EXERCISE PROMPT » Tell how many lines below include the word "axis". Only the number should appear.

(DATASET EXTRACT)

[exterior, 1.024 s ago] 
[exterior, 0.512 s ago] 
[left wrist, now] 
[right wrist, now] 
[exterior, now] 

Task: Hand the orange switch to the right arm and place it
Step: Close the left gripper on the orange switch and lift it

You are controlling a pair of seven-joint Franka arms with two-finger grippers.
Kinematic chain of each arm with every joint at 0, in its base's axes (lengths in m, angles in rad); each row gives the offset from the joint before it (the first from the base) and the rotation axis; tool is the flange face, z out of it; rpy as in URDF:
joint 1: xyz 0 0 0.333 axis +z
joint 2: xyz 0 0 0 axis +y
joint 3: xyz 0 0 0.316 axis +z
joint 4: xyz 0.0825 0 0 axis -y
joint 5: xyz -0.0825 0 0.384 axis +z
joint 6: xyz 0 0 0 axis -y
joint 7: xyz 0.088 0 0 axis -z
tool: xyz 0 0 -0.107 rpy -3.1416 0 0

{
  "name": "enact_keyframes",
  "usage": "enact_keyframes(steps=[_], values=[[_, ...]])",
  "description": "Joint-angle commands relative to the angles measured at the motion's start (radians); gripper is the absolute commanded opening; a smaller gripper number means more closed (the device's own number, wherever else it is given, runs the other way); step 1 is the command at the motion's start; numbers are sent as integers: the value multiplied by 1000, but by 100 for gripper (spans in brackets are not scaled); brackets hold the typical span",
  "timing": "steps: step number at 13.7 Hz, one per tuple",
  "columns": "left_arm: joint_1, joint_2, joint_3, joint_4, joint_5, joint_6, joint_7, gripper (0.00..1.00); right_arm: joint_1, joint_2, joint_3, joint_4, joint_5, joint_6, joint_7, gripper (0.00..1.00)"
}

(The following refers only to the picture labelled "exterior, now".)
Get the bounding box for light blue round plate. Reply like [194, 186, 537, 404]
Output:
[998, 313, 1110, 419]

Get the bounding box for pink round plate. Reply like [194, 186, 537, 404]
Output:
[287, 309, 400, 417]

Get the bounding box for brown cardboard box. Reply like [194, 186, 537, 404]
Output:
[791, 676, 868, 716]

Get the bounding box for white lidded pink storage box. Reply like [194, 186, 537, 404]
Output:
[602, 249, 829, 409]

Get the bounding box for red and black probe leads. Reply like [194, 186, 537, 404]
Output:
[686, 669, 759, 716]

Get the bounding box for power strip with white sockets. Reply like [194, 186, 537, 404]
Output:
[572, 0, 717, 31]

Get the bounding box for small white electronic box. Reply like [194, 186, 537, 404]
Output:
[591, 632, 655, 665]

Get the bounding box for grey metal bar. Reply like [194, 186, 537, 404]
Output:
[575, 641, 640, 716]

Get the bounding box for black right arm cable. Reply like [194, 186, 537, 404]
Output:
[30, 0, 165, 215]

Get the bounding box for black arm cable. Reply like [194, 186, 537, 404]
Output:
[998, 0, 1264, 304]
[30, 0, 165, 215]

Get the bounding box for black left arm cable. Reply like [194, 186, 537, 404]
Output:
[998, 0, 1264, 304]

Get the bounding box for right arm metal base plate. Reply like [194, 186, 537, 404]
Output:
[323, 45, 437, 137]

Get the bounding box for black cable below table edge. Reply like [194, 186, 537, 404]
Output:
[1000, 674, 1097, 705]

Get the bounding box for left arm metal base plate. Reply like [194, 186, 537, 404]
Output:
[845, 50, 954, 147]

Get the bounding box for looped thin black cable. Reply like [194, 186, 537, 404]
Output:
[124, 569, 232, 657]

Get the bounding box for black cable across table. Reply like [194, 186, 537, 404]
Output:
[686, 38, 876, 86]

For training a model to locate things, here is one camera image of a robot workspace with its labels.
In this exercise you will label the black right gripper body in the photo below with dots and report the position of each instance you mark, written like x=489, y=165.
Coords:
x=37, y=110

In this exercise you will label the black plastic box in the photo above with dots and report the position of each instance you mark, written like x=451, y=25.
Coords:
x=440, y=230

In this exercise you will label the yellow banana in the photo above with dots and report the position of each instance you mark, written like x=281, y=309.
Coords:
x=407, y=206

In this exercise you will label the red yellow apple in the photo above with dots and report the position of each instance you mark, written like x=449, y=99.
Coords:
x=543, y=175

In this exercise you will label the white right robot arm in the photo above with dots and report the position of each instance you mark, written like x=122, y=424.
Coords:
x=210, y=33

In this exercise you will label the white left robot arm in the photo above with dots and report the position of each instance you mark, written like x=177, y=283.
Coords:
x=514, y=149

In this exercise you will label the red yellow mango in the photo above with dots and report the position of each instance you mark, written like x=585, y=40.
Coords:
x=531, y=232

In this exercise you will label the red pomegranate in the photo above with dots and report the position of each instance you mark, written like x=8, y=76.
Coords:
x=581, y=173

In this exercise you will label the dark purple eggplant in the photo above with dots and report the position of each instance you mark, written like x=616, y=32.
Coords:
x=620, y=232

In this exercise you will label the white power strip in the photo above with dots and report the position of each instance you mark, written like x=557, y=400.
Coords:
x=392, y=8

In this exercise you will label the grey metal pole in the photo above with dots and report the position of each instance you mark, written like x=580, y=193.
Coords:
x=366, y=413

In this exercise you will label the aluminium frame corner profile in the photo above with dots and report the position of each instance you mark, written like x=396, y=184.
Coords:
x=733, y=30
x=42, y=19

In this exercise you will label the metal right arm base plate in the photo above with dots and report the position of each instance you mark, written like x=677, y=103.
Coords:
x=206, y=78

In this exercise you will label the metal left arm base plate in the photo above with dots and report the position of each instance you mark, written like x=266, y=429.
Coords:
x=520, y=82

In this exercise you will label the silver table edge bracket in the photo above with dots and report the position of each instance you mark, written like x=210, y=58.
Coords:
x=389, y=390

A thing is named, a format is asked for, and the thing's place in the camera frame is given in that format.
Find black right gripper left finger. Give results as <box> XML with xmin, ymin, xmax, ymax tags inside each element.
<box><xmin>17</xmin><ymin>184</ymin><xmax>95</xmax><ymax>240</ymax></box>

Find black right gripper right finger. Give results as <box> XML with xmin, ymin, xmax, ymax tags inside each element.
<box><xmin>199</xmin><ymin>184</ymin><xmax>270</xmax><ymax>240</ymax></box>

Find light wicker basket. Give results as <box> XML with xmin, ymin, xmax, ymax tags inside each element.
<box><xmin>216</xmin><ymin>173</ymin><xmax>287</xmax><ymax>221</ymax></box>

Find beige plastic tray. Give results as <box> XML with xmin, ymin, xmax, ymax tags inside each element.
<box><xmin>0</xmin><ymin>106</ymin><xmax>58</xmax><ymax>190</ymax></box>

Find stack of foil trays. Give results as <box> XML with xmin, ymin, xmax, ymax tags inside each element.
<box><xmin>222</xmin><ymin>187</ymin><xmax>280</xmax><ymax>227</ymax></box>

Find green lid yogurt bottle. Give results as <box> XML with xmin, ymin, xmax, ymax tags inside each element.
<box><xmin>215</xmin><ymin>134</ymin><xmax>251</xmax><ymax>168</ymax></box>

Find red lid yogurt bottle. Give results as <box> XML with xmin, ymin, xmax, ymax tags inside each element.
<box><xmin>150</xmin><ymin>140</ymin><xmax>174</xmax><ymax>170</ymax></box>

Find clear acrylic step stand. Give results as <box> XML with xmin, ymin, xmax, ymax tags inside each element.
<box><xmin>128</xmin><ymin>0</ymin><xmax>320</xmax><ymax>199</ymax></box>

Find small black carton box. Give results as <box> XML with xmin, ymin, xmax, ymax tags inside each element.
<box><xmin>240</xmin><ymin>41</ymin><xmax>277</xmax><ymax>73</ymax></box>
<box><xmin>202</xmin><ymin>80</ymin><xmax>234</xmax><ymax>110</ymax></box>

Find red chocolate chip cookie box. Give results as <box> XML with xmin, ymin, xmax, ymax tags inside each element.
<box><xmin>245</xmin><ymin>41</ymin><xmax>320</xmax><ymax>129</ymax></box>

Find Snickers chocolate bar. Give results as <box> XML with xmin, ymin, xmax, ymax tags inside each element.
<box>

(End DATASET EXTRACT)

TASK ANSWER » 8